Critically ill patients with acute respiratory distress syndrome (ARDS) may require sedation in their clinical care. The goals of sedation in ARDS patients are to improve patient comfort and tolerance of supportive and therapeutic measures without contributing to adverse outcomes. This review discusses the current evidence for sedation management in patients with ARDS.

Recent findings

Deep sedation strategies should be avoided in the care of patients with ARDS because deep sedation has been associated with increased time on mechanical ventilation, longer ICU and hospital length of stay, and higher mortality in critically ill patients. Adoption of protocol-based, light-sedation strategies is preferred and improves patient outcomes.
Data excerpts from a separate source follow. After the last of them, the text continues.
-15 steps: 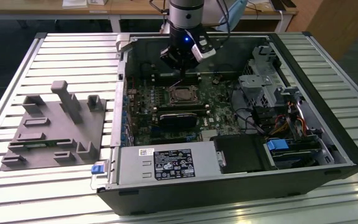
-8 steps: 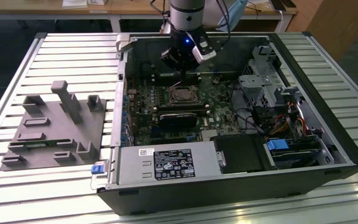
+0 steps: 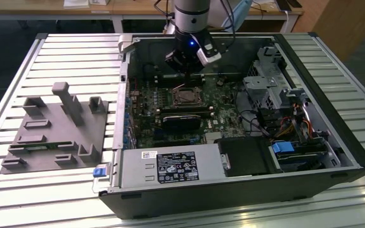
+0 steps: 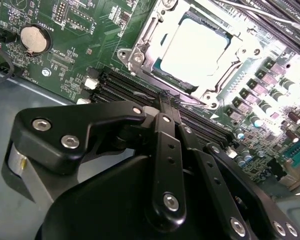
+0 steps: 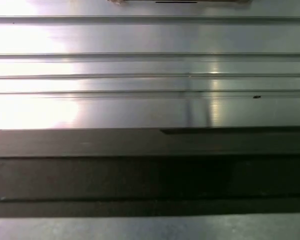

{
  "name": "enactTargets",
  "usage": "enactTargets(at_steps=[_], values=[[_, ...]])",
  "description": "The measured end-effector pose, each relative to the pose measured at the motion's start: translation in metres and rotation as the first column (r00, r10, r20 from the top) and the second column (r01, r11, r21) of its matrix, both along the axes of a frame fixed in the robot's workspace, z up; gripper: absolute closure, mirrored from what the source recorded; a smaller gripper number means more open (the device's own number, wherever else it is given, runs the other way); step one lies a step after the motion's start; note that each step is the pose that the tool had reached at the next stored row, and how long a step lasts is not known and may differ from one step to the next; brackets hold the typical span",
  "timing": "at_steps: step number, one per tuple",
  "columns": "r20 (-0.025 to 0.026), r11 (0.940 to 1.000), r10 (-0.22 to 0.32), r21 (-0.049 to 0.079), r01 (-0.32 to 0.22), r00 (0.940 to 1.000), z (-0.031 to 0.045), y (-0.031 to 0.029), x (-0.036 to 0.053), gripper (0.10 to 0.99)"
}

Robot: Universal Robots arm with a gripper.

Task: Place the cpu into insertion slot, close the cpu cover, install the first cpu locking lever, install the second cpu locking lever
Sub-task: 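Install the first cpu locking lever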

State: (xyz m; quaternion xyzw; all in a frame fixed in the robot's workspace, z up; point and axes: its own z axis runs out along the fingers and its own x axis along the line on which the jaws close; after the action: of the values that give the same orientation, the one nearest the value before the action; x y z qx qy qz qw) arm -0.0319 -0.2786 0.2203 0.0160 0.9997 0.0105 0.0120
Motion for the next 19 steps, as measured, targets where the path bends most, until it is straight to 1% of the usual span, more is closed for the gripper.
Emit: enactTargets(at_steps=[10, 19], values=[[-0.0001, 1.0, 0.0, 0.0, 0.0, 1.0, -0.0021, 0.0022, 0.0018, 0.98], [-0.0004, 1.0, 0.0, 0.0, 0.0, 1.0, -0.0099, 0.0027, 0.0074, 0.98]])
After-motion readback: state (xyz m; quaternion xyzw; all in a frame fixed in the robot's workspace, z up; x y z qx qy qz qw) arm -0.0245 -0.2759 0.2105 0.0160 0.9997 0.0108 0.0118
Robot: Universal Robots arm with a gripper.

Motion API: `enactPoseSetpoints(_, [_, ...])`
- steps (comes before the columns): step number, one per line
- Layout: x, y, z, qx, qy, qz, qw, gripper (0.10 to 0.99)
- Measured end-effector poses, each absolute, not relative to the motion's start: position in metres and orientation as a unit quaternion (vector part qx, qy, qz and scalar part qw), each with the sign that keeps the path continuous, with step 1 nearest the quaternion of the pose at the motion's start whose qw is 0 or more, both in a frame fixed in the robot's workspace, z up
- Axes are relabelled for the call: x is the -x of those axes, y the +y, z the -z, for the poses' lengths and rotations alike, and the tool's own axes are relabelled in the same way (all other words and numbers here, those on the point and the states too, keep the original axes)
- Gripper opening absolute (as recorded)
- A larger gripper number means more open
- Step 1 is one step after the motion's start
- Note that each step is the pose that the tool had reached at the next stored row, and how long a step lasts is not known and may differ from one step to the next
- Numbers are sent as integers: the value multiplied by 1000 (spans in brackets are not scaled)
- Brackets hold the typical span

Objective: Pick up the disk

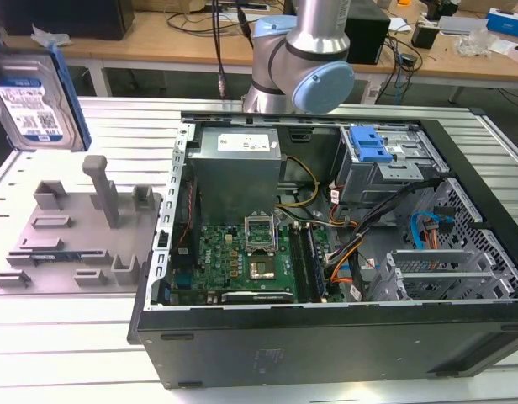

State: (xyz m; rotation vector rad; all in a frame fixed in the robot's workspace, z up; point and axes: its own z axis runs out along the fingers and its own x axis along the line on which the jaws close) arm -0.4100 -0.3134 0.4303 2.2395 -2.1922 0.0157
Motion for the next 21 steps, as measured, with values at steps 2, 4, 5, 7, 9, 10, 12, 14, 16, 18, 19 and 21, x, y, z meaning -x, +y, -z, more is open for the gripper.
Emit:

Although the optimal sedative agent for ARDS patients is unclear, benzodiazepines should be avoided because of associations with oversedation, delirium, prolonged ICU and hospital length of stay, and increased mortality. Minimizing sedation in patients with ARDS facilitates early mobilization and early discharge from the ICU, potentially aiding in recovery from critical illness. Strategies to optimize ventilation in ARDS patients, such as low tidal volume ventilation and high positive end-expiratory pressure can be employed without deep sedation; however, deep sedation is required if patients receive neuromuscular blockade, which may benefit some ARDS patients. Knowledge gaps persist as to whether or not prone positioning and extracorporeal membrane oxygenation can be tolerated with light sedation.

Summary

Current evidence supports the use of protocol-based, light-sedation strategies in critically ill patients with ARDS. Further research into sedation management specifically in ARDS populations is needed.